Они следовали по его течению с того места, где он начинался — в здании, которое Джулой называла Дом Текущих вод или просто Дом Воды. Таинственно пробиваясь через камни, он, не пересыхая, заполнял водоем, который снабжал питьевой водой Новый Гадринсетт и стал центром торговли и сплетен молодого поселения. Покинув Дом Воды, стоящий в одной из самых высоких точек Сесуадры, ручей выплескивался в узкое русло и пересекал вершину, появляясь и исчезая в зависимости от рельефа. Саймон в жизни не встречал ручья, который вел бы себя таким образом. Да и кто когда-либо слышал о роднике, который пересекает горную вершину? И Саймон решил выяснить, куда он течет и откуда вытекает, пока не вернулись бури, которые могли бы оборвать его поиски.
Джеремия присоединился к тему чуть ниже вершины холма. Они стояли над быстро бегущим ручьем.
— Как ты думаешь, он все время течет вниз? — Джеремия показал на серый ров у основания Скалы прощания. — Или опять уходит в землю?

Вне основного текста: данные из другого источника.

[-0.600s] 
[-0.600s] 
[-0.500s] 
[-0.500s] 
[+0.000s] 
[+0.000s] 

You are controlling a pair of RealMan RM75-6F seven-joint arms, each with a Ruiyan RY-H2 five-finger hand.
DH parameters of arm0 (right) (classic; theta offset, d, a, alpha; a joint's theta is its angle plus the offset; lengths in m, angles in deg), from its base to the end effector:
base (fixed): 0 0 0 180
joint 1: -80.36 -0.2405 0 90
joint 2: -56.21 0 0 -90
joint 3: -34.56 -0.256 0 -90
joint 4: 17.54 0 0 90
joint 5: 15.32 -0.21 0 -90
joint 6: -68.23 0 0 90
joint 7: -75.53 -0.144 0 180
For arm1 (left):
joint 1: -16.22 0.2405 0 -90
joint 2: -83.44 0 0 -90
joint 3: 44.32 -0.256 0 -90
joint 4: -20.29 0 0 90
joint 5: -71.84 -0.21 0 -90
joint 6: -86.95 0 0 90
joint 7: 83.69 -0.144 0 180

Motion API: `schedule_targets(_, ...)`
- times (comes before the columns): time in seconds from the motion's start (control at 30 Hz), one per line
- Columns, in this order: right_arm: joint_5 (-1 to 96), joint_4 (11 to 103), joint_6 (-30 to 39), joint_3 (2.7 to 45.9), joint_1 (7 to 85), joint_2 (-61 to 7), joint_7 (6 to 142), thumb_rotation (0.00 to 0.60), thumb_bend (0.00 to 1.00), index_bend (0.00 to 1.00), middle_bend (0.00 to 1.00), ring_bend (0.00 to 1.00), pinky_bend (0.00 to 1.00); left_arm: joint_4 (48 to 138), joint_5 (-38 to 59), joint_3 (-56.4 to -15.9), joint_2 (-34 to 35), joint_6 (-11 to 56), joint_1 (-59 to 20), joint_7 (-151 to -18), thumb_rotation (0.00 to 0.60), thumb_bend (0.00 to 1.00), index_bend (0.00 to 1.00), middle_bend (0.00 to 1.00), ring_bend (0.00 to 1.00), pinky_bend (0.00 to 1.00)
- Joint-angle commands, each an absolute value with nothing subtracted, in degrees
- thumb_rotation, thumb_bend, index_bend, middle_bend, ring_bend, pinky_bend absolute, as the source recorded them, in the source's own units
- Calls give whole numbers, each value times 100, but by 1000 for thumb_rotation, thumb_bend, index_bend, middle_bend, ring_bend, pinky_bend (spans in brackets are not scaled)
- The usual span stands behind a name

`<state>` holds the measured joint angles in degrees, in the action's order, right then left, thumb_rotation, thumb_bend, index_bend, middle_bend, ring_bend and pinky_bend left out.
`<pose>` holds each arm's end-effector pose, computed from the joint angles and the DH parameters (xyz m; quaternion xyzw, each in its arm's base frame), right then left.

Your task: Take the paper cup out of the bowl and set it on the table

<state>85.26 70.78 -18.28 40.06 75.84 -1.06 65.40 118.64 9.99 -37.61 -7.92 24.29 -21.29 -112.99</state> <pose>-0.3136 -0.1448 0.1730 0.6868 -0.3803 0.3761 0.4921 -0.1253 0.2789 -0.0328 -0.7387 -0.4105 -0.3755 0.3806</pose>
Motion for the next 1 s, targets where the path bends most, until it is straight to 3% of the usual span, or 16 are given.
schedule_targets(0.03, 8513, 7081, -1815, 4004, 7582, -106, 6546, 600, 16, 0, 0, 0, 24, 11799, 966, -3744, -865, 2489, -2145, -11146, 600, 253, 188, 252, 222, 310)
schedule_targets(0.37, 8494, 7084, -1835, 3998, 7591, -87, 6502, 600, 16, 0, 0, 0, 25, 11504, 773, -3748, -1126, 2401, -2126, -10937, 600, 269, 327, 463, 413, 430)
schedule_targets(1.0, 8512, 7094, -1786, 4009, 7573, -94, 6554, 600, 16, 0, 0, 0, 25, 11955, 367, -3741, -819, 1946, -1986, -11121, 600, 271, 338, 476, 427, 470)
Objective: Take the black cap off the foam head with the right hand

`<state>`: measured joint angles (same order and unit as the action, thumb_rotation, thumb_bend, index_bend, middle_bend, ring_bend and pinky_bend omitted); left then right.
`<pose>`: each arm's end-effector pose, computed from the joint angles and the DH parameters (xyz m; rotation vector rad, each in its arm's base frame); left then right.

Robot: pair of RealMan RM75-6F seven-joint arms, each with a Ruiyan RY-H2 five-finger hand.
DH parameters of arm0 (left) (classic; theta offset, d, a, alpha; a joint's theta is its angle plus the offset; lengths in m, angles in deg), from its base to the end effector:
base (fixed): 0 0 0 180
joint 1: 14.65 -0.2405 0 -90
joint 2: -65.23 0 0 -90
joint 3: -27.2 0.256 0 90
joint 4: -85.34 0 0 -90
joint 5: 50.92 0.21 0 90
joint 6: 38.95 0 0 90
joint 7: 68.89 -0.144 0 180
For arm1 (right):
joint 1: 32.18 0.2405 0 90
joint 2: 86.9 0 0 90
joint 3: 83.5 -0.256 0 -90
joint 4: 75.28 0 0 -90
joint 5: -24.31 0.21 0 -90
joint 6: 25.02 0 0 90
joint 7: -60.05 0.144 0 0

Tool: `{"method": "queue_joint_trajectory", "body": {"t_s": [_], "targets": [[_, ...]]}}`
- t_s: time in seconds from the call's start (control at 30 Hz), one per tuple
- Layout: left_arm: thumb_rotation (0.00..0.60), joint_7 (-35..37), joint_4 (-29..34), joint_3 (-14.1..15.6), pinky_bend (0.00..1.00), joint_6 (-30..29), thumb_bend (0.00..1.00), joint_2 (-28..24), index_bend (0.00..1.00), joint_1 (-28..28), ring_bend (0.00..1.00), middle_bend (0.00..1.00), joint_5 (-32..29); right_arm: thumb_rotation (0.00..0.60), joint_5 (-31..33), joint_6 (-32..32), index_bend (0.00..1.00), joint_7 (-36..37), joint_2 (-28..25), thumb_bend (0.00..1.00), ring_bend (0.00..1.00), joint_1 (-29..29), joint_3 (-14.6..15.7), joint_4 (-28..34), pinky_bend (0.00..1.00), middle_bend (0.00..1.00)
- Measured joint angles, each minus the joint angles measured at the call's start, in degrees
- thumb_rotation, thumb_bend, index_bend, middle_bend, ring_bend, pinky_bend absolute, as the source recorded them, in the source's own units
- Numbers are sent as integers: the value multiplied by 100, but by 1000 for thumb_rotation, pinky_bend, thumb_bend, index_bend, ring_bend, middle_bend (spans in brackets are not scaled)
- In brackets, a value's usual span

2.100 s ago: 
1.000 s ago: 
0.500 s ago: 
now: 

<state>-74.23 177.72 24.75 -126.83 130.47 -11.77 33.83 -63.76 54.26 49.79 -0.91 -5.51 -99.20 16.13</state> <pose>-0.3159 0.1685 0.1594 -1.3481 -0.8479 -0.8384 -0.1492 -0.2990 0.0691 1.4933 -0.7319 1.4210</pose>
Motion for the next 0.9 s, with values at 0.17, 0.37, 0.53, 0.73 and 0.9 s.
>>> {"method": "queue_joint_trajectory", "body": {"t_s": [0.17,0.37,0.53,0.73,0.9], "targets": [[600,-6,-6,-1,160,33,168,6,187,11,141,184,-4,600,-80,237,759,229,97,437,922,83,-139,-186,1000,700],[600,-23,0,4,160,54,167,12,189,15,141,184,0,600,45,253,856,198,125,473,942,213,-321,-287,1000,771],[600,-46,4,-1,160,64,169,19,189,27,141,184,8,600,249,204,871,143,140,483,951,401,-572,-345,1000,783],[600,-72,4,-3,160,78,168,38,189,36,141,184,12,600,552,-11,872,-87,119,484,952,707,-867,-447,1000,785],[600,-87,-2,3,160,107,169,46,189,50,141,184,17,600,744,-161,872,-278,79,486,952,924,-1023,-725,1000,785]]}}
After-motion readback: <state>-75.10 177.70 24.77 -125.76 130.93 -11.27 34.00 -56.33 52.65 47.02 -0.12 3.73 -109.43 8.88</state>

Саймон пожал плечами. Вода, появившаяся из самого сердца горы ситхи, действительно могла уйти обратно в камни, словно таинственное колесо созидания и уничтожения, словно будущее, которое приходит, чтобы поглотить настоящее, а потом быстро исчезает, чтобы стать прошлым. Он собирался предложить продолжить исследование, но по склону холма уже спускалась Лилит. Саймон забеспокоился, потому что она совсем не думала об опасности и легко могла поскользнуться на крутом склоне.
Джеремия сделал несколько шагов, подхватил ее под руки и поставил рядом с собой. В этот момент ее легкое платье вздулось, и Саймон увидел длинные воспаленные рубцы, покрывавшие ее ноги. На животе, наверное, еще хуже, подумал Саймон.
Все утро он думал о том, что услышал в Доме Расставания о Великих Мечах и о многом другом. Все эти события казались ему чем-то отвлеченным, как будто сам Саймон, его друзья, король Элиас и даже Король Бурь были только фишками на доске для игры в шент, которые могут составить сотни самых разных комбинаций. Но сейчас ему напомнили об истинных ужасах недавнего прошлого. Лилит, ни в чем не повинный ребенок, была до смерти напугана и изувечена собаками, тысячи других, за которыми тоже не было никакой вины, выгнали из домов, оставили сиротами, замучили, убили. Гнев внезапно заставил Саймона покачнуться. Если в мире есть какая-нибудь справедливость, кто-то должен будет заплатить за то, что случилось, за Моргенса, Хейстеиа, Джеремию, за его похудевшее лицо и невысказанные страдания, за самого Саймона, бездомного и одинокого.
Если Узирис смилуется надо мной, я убью их. Я убил бы их всех собственными руками — Элиаса, Прейратса и его бледнолицых норное.
— Я видел ее в замке, — сказал Джеремия.
Саймон удивленно поднял глаза. Оказалось, что он сжал кулаки так, что заломило суставы.
— Что?
— Лилит. — Джеремия кивнул в сторону девочки. Она вся перепачкалась, спускаясь в затопленную долину. — Когда она была горничной у принцессы Мириамель. Я тогда подумал, что за хорошенькая маленькая девочка — она была одета во все белое и несла цветы. Мне она показалась такой чистенькой. — Он тихо рассмеялся. — И посмотри на нее теперь.
Саймон почувствовал, что у него нет больше сил говорить о грустном.
— Сам на себя посмотри, — сказал он. — Кто бы говорил о чистоте!
Джеремия не смутился.
— Ты на самом деле знал ее, Саймон? Я принцессу имею в виду.
— Да, — Саймону вовсе не хотелось повторять сначала всю эту историю. Он страшно огорчился, не найдя Мириамели у Джошуа, и пришел в ужас, узнав, что никому не известно, где она. Он так мечтал, что расскажет ей о своих подвигах, и представлял себе, как широко она раскроет ясные глаза, услышав о драконе. — Да, — повторил, он, — я знал ее.
— Она была такая красивая, какой и должна быть принцесса? — спросил Джеремия с неожиданной заинтересованностью.
— Думаю, да. — Саймону не хотелось говорить об этом. — Она была именно такая, то есть она и есть такая.